Shalat Wanita

A.  Shalat wanita yang sedang haid, nifas & istihadhah

Wanita yang sedang haid dan nifas tidak boleh melakukan sholat, dan tidak perlu mengganti shalatnya yang tertinggal selama haid ataupun nifas. Istihadhah adalah darah yang keluar dari bagian bawah rahim selain waktu haid dan nifas. Wanita yang istihadhah wajib tetap melaksanakan shalat, juga puasa Ramadhan, dan setiap hendak shalat harus bersuci dulu.

Hal ini sesuai dengan hadits Rasulullah Saw. :
· Dari Abu Sa’id Al-Khudri ra., Rasulullah Saw. bersabda: „Bukankah wanita itu tidak melakukan shalat dan puasa bila sedang haid ?" (Riwayat Al-Bukhari)
· Dari Ummu Salamah ra., ia berkata: ‘’Salah seorang istri Nabi Saw. mengalami nifas selama 40 malam, sedang Nabi saw. tidak menyuruh dia mengganti shalat yang tertinggal selama nifas." (Riwayat Abu Daud, Tirmidzi dan Ibnu Majah)
· Dari ‘Aisyah ra., ia berkata: Fatimah binti  Abi Hubaisy datang kepada Nabi Saw. lalu berkata: „Sesungguhnya aku ini wanita yang istihadhah hingga tak kunjung suci, maka apakah aku harus meninggalkan shalat terus-menerus ?’’ Nabi Saw berkata: „Tinggalkan shalat pada hari-hari haidmu saja, kemudian mandi dan berwudhu’ tiap kali hendak shalat, seterusnya lakukanlah shalat sekalipun ada darah menetes di tikar." (Riwayat Ahmad, Ibnu Majah, At-Tirmidzi dan lainnya)

Tentang menjawab adzan, bagi wanita yang sedang haid, nifas atau istihadhah Insya Allah diperbolehkan.

B.  Tentang shalat wanita di masjid, menjadi imam dan shaf wanita dalam shalat

Wanita boleh shalat di masjid, tetapi shalat di rumah lebih utama. Mengenai  wanita menjadi imam shalat adalah tetap sah, jika yang diimami juga sesama wanita, sedang untuk menjadi imam bagi laki-laki tidaklah sah.

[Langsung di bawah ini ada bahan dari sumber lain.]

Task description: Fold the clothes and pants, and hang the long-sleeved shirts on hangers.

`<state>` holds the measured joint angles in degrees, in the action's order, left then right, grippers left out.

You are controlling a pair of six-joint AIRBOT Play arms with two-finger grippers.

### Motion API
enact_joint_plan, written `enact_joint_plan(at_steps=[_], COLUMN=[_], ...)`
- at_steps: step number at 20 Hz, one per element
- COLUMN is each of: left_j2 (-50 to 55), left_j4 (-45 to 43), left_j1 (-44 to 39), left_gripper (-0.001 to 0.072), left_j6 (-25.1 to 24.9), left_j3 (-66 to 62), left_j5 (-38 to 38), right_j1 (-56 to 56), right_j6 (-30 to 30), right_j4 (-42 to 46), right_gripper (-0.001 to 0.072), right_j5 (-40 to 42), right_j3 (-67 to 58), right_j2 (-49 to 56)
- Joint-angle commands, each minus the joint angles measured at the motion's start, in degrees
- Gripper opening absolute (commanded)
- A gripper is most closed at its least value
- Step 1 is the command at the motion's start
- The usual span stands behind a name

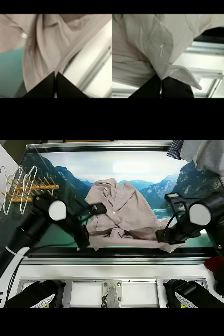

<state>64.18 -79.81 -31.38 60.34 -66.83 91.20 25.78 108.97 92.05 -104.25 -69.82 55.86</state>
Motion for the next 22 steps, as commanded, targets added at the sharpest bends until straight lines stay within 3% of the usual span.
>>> enact_joint_plan(at_steps=[1, 6, 7, 8, 9, 12, 15, 22], left_j2=[-2.54, -5.66, -6.19, -6.6, -7.04, -8.79, -10.49, -1.4], left_j4=[0.13, 0.02, 0.04, 0.13, 0.0, -0.11, -0.11, -0.13], left_j1=[-5.07, -5.42, -5.31, -5.29, -5.29, -4.98, 0.55, 28.87], left_gripper=[0.0016, 0.0017, 0.0144, 0.0477, 0.0653, 0.065, 0.065, 0.065], left_j6=[-1.05, -0.28, 0.17, 0.94, 2.25, 4.52, 7.26, 15.65], left_j3=[9.62, 11.17, 11.13, 11.1, 11.1, 11.1, 10.75, -5.25], left_j5=[0.2, -5.53, -5.75, -5.79, -6.14, -9.11, -13.66, -14.95], right_j1=[3.58, 3.58, 3.58, 3.58, 3.58, 3.58, 3.58, 3.58], right_j6=[2.38, 2.56, 2.56, 2.54, 2.54, 2.51, 2.51, 2.51], right_j4=[-0.66, -0.57, -0.57, -0.59, -0.59, -0.74, -0.74, -0.76], right_gripper=[0.0012, 0.0013, 0.0013, 0.0013, 0.0015, 0.0016, 0.0016, 0.0016], right_j5=[1.01, 2.89, 2.91, 2.91, 2.89, 3.96, 3.89, 3.91], right_j3=[4.07, 4.07, 4.07, 4.07, 4.07, 4.07, 4.07, 4.07], right_j2=[-0.13, -0.07, -0.07, -0.04, -0.07, -0.07, -0.07, -0.07])
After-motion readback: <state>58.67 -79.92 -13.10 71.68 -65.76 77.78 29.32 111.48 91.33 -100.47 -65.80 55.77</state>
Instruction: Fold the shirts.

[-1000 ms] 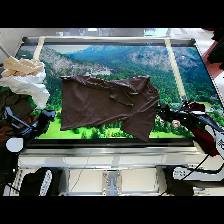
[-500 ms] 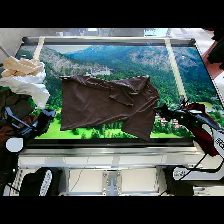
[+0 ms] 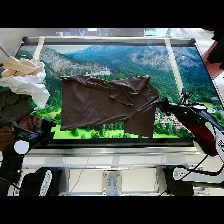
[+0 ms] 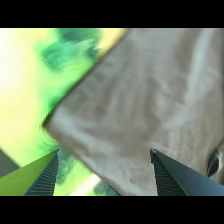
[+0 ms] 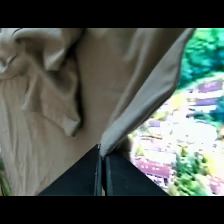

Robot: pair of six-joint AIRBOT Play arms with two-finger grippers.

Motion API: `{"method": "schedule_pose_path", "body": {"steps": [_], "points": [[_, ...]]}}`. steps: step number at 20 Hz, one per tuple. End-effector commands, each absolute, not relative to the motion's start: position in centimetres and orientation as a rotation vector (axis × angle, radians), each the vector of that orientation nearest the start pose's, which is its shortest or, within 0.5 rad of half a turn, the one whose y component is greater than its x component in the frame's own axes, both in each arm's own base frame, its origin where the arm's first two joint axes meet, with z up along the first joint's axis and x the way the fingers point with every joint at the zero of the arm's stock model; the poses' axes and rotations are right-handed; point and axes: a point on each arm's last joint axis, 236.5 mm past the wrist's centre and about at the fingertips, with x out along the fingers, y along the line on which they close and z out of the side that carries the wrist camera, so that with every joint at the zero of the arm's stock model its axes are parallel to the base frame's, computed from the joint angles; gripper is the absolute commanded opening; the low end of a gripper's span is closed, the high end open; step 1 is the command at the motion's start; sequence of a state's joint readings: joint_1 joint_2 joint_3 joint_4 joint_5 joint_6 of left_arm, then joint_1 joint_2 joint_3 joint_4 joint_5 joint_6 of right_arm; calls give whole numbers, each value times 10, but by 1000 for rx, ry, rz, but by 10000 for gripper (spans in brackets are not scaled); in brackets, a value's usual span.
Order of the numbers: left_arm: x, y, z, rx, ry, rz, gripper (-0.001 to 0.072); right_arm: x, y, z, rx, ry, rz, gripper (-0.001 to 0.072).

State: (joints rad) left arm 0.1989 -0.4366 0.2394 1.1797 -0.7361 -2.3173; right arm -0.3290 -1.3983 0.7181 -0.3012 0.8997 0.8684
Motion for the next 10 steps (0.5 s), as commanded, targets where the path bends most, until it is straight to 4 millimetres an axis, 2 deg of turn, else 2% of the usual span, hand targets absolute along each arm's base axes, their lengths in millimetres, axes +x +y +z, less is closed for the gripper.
{"method": "schedule_pose_path", "body": {"steps": [1, 3, 5, 7, 8, 10], "points": [[232, -21, -67, -1326, 897, 503, 648, 399, 55, -46, 950, 974, 326, 30], [224, -24, -76, -1321, 934, 513, 648, 399, 56, -46, 950, 975, 329, 30], [232, -20, -72, -1316, 892, 499, 645, 399, 56, -46, 951, 975, 328, 29], [241, -21, -68, -1325, 864, 467, 535, 399, 56, -46, 951, 974, 327, 30], [243, -23, -72, -1317, 878, 458, 508, 399, 56, -46, 951, 974, 328, 30], [247, -27, -79, -1322, 899, 445, 508, 399, 56, -46, 952, 975, 329, 30]]}}
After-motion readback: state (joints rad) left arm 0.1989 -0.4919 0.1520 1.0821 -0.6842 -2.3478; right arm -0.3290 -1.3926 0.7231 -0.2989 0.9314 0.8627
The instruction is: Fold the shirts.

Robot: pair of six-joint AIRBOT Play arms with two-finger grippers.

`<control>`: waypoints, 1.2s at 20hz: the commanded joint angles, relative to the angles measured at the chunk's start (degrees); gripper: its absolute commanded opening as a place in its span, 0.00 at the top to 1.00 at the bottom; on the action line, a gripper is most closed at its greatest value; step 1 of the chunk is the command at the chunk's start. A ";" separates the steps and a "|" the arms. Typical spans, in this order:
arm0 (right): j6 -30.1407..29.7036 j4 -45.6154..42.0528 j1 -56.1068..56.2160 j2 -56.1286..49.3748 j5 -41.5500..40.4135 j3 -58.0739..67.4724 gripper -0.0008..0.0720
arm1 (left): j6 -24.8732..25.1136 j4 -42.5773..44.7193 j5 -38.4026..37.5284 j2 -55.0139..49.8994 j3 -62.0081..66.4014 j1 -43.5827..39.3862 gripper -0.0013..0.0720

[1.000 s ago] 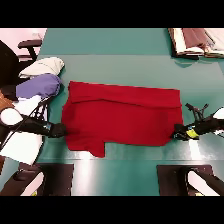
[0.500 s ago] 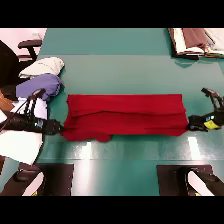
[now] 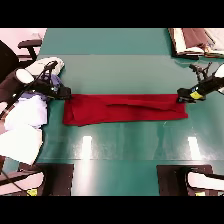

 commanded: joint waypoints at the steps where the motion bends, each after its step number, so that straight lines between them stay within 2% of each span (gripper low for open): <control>1: -1.53 9.05 -2.54 -6.29 -0.90 6.80 0.46 | 0.26 -1.81 2.73 -6.49 5.64 -0.07 0.23; 3: -5.05 12.57 -5.95 -5.60 0.72 7.08 0.46 | 0.50 -1.84 0.92 -6.12 8.20 -0.07 0.37; 5: -7.26 12.41 -10.82 -2.84 1.66 3.87 0.44 | 0.50 -2.16 -3.23 -6.10 10.60 -0.15 0.68; 6: -8.02 12.39 -13.49 -1.55 1.66 1.55 0.29 | 0.50 -2.73 -4.59 -6.10 11.10 -0.26 0.85; 7: -8.83 12.55 -16.46 -0.72 1.55 -0.81 0.22 | 0.50 -3.87 -4.83 -6.10 11.06 -0.59 0.95; 9: -10.14 13.88 -22.21 -1.16 1.86 -5.05 0.22 | 0.48 -4.90 -4.72 -6.16 10.99 -2.60 0.95; 12: -14.62 22.49 -27.21 -5.03 1.75 -9.46 0.22 | -0.44 -4.90 -3.87 -6.54 10.99 -8.52 0.95; 15: -15.28 24.87 -25.94 -9.55 -0.20 -10.01 0.22 | -4.28 -4.92 -1.20 -7.82 11.02 -14.36 0.95; 19: -15.39 25.77 -20.61 -14.49 -0.09 -7.28 0.25 | -5.92 -5.62 5.03 -10.73 11.06 -20.70 0.95; 20: -16.35 25.77 -19.21 -15.15 0.72 -5.84 0.49 | -6.23 -6.75 6.47 -11.63 11.08 -21.86 0.95; 22: -17.75 25.68 -17.07 -15.15 2.60 -2.86 0.85 | -6.21 -9.75 7.19 -14.14 12.07 -23.21 0.95; 23: -17.75 25.68 -16.48 -14.67 3.34 -1.22 0.97 | -6.19 -10.47 6.93 -15.74 13.29 -23.87 0.95; 24: -17.75 25.73 -16.15 -13.44 3.72 0.46 0.97 | -6.21 -10.93 6.69 -17.42 14.88 -24.52 0.95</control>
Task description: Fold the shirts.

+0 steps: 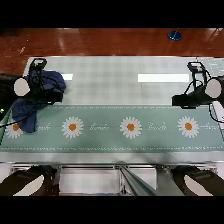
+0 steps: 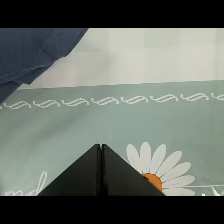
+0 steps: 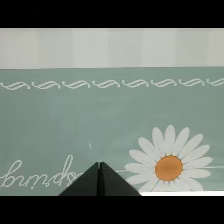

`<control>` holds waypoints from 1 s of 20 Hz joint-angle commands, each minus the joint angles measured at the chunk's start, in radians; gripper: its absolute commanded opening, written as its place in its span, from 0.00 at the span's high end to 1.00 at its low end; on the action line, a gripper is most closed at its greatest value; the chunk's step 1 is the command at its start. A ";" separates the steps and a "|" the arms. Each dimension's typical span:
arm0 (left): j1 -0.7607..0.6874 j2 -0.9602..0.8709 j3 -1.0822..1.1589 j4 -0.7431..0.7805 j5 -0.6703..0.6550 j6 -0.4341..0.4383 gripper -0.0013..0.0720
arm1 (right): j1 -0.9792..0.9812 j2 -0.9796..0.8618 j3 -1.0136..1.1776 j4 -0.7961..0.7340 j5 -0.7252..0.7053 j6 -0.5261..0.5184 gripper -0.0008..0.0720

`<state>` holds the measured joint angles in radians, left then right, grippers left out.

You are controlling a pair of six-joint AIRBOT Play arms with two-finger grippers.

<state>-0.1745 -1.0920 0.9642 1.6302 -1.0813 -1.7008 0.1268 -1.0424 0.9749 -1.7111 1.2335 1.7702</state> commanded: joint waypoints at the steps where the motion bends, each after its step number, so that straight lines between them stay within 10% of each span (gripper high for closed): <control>1: 0.000 -0.001 0.000 0.000 -0.001 0.001 0.96 | 0.001 -0.001 0.000 0.000 0.000 0.000 0.96; 20: 0.000 -0.001 0.000 0.005 0.059 0.013 0.95 | 0.001 -0.002 0.000 0.003 -0.149 0.008 0.96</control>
<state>-0.1745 -1.0920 0.9646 1.6306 -1.0649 -1.6932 0.1268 -1.0431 0.9749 -1.7107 1.1690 1.7702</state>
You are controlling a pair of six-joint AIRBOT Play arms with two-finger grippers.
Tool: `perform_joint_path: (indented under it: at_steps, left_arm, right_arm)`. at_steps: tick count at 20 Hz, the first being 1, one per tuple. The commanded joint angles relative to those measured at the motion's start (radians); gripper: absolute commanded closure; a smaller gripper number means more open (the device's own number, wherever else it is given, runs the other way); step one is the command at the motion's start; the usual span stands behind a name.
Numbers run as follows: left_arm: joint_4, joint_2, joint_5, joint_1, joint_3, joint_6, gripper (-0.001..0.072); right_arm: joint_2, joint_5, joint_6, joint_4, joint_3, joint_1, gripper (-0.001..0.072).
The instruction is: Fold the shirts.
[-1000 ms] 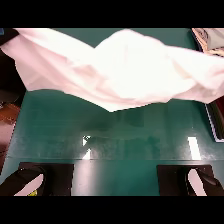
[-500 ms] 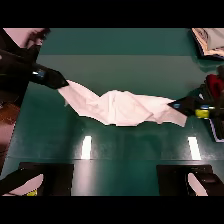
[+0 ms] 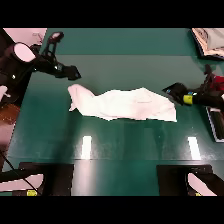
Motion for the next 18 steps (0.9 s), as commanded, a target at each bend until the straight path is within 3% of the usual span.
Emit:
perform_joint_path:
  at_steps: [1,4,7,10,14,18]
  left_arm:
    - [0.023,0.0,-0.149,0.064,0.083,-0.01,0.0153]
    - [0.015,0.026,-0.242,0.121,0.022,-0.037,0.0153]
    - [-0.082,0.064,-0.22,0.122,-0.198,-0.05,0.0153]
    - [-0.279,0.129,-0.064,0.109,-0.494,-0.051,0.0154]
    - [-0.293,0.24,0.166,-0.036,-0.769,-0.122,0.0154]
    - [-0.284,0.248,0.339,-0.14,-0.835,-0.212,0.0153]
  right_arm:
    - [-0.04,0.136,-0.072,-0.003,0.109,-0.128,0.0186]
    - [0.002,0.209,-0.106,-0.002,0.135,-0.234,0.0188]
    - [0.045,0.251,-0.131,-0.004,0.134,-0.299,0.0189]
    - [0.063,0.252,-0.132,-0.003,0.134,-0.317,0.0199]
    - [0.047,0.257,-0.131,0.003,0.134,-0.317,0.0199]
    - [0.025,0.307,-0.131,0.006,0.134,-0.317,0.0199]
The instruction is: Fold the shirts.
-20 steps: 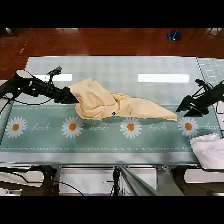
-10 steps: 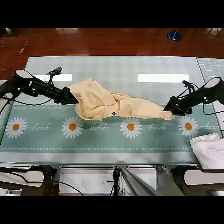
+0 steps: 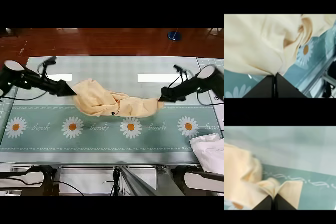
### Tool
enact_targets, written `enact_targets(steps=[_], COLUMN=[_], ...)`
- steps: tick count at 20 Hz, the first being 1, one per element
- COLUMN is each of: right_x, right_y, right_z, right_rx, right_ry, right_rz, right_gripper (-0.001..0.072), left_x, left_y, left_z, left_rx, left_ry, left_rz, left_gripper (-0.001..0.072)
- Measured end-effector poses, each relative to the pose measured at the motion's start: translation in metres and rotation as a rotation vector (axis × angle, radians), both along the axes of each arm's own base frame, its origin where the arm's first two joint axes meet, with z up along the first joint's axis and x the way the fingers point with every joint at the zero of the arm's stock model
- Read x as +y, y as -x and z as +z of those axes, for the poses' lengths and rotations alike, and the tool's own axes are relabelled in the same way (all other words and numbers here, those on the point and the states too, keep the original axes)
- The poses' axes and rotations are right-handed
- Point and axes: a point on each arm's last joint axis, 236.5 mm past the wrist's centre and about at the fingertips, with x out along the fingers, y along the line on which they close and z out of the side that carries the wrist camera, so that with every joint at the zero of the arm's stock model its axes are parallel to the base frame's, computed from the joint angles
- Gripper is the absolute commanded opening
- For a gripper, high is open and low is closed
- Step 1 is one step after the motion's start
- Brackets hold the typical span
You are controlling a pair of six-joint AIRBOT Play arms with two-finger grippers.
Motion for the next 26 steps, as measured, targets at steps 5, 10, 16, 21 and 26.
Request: enact_targets(steps=[5,10,16,21,26], right_x=[-0.003,-0.016,-0.029,-0.032,-0.058], right_y=[-0.040,0.009,0.099,0.141,0.114], right_z=[0.207,0.423,0.550,0.578,0.504], right_rx=[-0.557,-1.085,-1.410,-1.483,-1.188], right_ry=[0.052,0.127,0.134,0.092,0.250], right_rz=[-0.004,-0.094,-0.228,-0.296,-0.306], right_gripper=[0.0016,0.0016,0.0016,0.0016,0.0016], left_x=[0.002,0.004,0.012,0.017,0.025], left_y=[-0.027,0.026,0.134,0.197,0.184], left_z=[0.176,0.379,0.499,0.522,0.459], left_rx=[-0.459,-0.981,-1.349,-1.416,-1.147], left_ry=[-0.037,-0.068,-0.082,-0.081,-0.142], left_rz=[0.035,0.140,0.286,0.366,0.380], left_gripper=[0.0025,0.0025,0.0026,0.0025,0.0026])
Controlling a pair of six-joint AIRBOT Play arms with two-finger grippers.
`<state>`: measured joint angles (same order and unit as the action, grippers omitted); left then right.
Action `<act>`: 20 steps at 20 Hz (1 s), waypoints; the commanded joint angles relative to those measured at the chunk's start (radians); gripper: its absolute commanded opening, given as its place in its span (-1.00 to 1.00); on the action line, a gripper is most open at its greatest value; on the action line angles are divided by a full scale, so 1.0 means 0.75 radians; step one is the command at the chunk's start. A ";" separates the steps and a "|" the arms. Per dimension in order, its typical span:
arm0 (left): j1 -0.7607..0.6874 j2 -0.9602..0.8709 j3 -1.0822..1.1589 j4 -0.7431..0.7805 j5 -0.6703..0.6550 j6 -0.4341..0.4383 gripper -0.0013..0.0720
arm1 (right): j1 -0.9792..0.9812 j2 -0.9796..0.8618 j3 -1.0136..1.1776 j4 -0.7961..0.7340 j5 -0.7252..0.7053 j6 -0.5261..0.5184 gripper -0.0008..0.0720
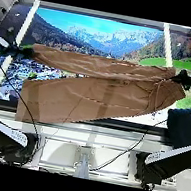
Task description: Fold the clothes and pants, and hang the long-sleeved shirts on hangers.
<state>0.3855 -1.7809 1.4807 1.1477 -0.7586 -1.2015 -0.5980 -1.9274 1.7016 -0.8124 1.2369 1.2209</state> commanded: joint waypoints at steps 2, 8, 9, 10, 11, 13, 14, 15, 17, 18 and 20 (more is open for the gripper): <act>0.033 0.025 0.242 -0.299 0.019 -0.005 -0.93 | 0.001 0.002 0.059 0.111 -0.120 -0.009 -0.88; 0.124 0.068 0.336 -0.405 -0.296 -0.098 -0.93 | 0.001 0.002 0.077 0.095 -0.202 0.027 -0.88; 0.142 0.066 0.334 -0.392 -0.440 -0.104 -0.93 | 0.001 0.002 0.077 0.095 -0.197 0.027 -0.88; 0.155 0.067 0.333 -0.343 -0.579 -0.104 -0.93 | 0.001 0.002 0.077 0.095 -0.193 0.027 -0.88; 0.155 0.067 0.333 -0.274 -0.683 -0.104 -0.92 | 0.001 0.002 0.077 0.095 -0.186 0.027 -0.88; 0.152 0.067 0.333 -0.114 -0.824 -0.104 -0.92 | 0.001 0.002 0.077 0.095 -0.178 0.027 -0.88; 0.149 0.066 0.332 -0.061 -0.852 -0.104 -0.92 | 0.001 0.002 0.077 0.094 -0.175 0.027 -0.88; 0.148 0.066 0.331 -0.037 -0.862 -0.104 -0.92 | 0.001 0.002 0.077 0.094 -0.174 0.027 -0.88; 0.147 0.058 0.331 -0.034 -0.862 -0.104 -0.92 | 0.001 0.002 0.077 0.094 -0.175 0.027 -0.88; 0.144 0.047 0.331 -0.034 -0.861 -0.105 -0.92 | 0.001 0.002 0.077 0.094 -0.175 0.027 -0.88; 0.138 0.008 0.331 -0.034 -0.861 -0.129 -0.40 | 0.001 0.002 0.077 0.094 -0.174 0.027 -0.88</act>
<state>0.4923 -1.7504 1.7287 1.0954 -1.3643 -1.2804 -0.5976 -1.9270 1.7584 -0.7433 1.1034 1.2404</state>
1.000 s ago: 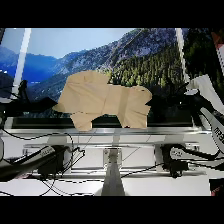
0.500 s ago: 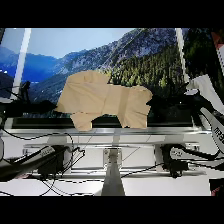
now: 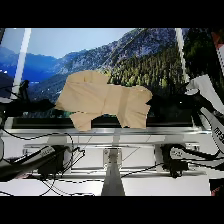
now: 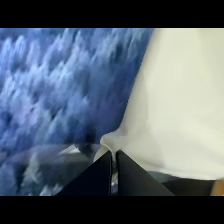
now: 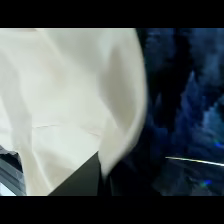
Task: Fold the clothes and pants, and hang the long-sleeved shirts on hangers.
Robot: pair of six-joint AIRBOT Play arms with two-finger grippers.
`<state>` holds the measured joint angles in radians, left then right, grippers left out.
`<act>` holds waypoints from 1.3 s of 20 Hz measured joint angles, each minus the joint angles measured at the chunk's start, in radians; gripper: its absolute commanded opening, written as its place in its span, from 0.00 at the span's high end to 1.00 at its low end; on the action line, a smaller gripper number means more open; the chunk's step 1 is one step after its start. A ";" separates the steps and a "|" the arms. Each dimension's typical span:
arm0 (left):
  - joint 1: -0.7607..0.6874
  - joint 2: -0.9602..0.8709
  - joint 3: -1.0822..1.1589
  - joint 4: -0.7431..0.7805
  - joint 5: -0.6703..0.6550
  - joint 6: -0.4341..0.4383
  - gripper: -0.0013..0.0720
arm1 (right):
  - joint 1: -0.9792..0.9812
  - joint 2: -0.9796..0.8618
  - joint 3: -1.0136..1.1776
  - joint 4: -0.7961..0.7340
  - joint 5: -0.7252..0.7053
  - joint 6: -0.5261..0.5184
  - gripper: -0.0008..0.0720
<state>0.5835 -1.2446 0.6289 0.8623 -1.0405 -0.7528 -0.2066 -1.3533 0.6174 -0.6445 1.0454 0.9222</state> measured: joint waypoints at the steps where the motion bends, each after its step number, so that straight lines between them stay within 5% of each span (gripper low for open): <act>1: 0.000 0.002 0.011 -0.051 0.000 0.019 0.96 | 0.000 0.000 0.020 0.003 0.017 0.000 0.97; 7: 0.000 0.080 0.258 -0.374 -0.006 0.094 0.96 | 0.001 0.008 0.364 0.039 0.254 0.002 0.97; 12: 0.000 0.231 0.571 -0.476 0.053 0.108 0.96 | 0.001 0.115 0.770 0.075 0.318 0.047 0.97; 21: 0.001 0.624 0.705 -0.510 0.524 0.114 0.96 | 0.001 0.467 1.214 0.027 0.089 0.077 0.97; 26: 0.001 0.726 0.711 -0.419 0.616 0.089 0.96 | 0.001 0.594 1.273 -0.068 -0.017 0.083 0.97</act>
<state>0.5846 -0.5190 1.3396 0.4435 -0.4248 -0.6640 -0.2054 -0.7593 1.8904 -0.7124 1.0283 1.0054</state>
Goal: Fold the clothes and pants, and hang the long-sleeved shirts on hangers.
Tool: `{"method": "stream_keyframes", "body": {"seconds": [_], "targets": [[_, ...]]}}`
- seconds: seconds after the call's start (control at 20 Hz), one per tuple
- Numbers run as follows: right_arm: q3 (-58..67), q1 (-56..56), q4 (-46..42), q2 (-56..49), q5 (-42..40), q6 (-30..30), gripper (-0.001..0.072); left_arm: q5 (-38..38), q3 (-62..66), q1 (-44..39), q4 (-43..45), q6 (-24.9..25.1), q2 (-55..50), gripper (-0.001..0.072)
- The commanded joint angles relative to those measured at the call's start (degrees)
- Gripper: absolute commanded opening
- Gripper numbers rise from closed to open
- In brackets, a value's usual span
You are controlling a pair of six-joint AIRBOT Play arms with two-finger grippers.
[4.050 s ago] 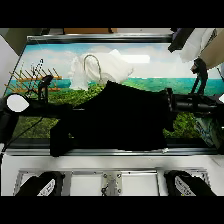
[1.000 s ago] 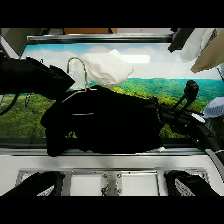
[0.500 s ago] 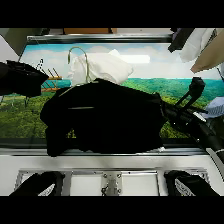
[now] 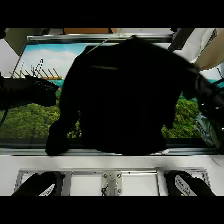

Shaf wanita dalam shalat: Dari Abu Hurairah ra. berkata: Sabda Rasulullah Saw. : „Sebaik-baik shaf orang lelaki ialah yang terdepan, dan yang terburuk ialah yang terakhir. Dan sebaik-baik shaf wanita ialah yang terakhir, dan yang terburuk ialah yang terdepan."

C.  Menggendong bayi selagi shalat

Menggendong bayi selagi shalat boleh dilakukan, karena Nabi Saw sendiri meriwayatkan: „Bahwa beliau Saw. shalat, sedang di depannya ada cucu beliau, putri Zainab. Cucu beliau itu merangkul pada leher beliau. Bila ruku’, maka ia beliau letakkan, dan bila ia bangkit dari sujud, diambilnya kembali ke leher beliau."